# WHAT YOU WILL DO:
Could you reproduce the lines below from the one with "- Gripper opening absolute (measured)" through the one with "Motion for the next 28"? Keep both ends and add nothing.

Segment Start: DATA TO EXAMINE

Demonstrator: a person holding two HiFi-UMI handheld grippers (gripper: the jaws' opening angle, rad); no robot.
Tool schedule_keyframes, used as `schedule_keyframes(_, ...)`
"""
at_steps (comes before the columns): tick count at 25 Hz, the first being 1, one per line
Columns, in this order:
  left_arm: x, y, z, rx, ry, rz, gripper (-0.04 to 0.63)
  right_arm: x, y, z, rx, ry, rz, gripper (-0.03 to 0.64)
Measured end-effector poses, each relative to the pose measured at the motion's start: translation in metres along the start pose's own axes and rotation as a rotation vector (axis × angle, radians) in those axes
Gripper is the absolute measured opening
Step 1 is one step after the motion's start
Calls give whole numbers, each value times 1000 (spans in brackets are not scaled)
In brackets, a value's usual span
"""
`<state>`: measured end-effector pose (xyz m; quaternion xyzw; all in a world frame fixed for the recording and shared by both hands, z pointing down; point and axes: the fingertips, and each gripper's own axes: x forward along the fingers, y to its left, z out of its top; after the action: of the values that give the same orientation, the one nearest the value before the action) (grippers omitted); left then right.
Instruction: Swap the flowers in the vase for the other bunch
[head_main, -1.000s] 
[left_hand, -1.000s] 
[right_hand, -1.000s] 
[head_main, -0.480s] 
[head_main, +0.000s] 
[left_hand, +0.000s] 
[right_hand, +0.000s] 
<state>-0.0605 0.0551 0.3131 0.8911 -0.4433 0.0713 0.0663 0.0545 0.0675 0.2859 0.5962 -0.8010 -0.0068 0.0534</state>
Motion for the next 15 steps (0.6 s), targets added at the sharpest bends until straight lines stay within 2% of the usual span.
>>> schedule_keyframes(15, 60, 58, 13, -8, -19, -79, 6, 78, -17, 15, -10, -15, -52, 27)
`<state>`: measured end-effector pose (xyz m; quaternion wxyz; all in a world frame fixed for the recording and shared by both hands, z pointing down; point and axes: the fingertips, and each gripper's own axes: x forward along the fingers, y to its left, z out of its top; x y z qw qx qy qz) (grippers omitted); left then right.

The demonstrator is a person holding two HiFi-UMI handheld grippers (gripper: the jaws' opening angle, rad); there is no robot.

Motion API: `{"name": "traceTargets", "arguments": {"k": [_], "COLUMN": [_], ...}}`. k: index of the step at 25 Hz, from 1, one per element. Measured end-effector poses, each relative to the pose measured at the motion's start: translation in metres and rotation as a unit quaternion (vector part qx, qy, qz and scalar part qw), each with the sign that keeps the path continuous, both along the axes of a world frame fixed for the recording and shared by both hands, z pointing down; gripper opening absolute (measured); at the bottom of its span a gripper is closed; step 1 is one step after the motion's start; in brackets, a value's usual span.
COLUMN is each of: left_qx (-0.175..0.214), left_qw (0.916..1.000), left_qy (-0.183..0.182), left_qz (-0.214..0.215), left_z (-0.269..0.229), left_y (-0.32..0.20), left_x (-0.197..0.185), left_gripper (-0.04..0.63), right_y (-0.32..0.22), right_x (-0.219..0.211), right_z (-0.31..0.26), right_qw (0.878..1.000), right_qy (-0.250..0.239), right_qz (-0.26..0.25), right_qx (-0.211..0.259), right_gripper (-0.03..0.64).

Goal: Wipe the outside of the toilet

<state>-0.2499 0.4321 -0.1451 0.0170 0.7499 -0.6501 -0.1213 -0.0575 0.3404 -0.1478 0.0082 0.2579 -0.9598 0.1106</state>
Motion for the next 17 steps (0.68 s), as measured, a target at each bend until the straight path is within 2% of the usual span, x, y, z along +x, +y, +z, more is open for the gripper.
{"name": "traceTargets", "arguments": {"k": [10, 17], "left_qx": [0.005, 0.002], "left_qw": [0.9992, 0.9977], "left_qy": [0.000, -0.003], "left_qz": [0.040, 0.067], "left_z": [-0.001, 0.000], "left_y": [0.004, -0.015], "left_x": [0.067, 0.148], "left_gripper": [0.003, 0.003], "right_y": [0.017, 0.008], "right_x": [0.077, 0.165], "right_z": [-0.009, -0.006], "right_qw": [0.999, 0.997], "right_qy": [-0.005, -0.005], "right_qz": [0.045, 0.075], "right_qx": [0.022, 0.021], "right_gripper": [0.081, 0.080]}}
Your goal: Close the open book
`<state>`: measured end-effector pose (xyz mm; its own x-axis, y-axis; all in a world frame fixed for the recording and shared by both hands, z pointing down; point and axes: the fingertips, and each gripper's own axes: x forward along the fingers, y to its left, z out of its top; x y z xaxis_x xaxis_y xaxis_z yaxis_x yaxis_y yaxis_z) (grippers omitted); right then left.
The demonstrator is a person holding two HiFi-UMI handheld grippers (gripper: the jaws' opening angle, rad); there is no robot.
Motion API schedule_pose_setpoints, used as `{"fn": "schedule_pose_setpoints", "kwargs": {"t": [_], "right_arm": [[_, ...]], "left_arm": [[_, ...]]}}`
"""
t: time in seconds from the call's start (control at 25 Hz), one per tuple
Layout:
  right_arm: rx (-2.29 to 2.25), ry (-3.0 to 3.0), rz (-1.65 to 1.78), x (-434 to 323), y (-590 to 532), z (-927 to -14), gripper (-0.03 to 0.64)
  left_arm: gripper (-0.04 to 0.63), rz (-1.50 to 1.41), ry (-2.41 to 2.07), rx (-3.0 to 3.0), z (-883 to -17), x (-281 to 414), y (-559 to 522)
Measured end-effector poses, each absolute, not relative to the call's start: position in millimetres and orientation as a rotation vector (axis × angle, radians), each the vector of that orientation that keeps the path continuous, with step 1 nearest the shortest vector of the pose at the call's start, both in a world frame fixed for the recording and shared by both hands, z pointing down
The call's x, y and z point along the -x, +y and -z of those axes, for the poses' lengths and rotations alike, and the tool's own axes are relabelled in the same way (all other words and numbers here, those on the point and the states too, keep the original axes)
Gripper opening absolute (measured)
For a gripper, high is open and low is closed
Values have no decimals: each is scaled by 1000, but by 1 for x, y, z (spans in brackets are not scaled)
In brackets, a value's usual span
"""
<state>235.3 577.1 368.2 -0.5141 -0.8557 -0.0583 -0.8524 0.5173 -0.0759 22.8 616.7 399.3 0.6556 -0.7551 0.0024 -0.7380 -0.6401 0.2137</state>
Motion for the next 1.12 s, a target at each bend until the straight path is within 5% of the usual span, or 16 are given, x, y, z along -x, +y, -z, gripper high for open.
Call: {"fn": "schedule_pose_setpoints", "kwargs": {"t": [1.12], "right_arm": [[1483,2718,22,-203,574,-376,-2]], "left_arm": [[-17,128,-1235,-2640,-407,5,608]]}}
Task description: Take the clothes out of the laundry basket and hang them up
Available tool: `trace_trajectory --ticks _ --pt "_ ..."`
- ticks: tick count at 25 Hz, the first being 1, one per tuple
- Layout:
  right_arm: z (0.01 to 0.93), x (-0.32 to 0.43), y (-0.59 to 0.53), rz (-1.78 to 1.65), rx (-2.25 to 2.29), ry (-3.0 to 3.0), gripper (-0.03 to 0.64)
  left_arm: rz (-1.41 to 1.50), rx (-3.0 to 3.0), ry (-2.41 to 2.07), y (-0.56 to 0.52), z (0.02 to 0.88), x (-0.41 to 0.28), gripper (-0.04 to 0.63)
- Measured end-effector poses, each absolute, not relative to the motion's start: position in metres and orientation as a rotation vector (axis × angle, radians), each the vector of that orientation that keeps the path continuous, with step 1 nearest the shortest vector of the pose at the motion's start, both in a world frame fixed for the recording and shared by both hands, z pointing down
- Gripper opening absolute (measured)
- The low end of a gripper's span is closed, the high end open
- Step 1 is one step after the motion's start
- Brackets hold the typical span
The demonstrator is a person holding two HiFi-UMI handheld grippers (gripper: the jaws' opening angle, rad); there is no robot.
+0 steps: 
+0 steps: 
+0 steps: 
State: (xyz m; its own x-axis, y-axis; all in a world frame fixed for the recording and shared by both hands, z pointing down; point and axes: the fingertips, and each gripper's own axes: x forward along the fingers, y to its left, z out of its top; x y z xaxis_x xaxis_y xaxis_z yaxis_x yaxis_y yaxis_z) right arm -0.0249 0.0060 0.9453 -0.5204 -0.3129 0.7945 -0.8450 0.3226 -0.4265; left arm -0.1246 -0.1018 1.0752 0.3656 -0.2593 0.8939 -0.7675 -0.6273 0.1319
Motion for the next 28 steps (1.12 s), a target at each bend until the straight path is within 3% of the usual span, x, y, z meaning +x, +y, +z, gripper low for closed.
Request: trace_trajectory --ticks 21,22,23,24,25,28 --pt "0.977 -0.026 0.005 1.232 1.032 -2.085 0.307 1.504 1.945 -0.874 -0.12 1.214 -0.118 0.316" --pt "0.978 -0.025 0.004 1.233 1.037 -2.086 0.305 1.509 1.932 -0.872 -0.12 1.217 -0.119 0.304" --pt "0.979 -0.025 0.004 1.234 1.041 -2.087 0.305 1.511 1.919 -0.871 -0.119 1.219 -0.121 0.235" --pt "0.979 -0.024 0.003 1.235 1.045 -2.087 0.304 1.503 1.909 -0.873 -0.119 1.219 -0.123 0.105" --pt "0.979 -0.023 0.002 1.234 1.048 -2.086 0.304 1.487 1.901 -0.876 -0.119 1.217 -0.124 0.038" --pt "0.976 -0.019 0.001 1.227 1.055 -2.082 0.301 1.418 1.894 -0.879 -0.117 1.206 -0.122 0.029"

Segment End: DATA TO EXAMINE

# ANSWER AREA:
- Gripper opening absolute (measured)
- The low end of a gripper's span is closed, the high end open
- Step 1 is one step after the motion's start
- Brackets hold the typical span
The demonstrator is a person holding two HiFi-UMI handheld grippers (gripper: the jaws' opening angle, rad); there is no robot.
+0 steps: 
+0 steps: 
+0 steps: 
State: (xyz m; its own x-axis, y-axis; all in a world frame fixed for the recording and shared by both hands, z pointing down; point and axes: the fingertips, and each gripper's own axes: x forward along the fingers, y to its left, z out of its top; x y z xaxis_x xaxis_y xaxis_z yaxis_x yaxis_y yaxis_z) right arm -0.0249 0.0060 0.9453 -0.5204 -0.3129 0.7945 -0.8450 0.3226 -0.4265; left arm -0.1246 -0.1018 1.0752 0.3656 -0.2593 0.8939 -0.7675 -0.6273 0.1319
Motion for the next 28 steps (1.12 s), a target at each bend until the straight path is within 3% of the usual span, x, y, z meaning +x, +y, +z, gripper low for closed.

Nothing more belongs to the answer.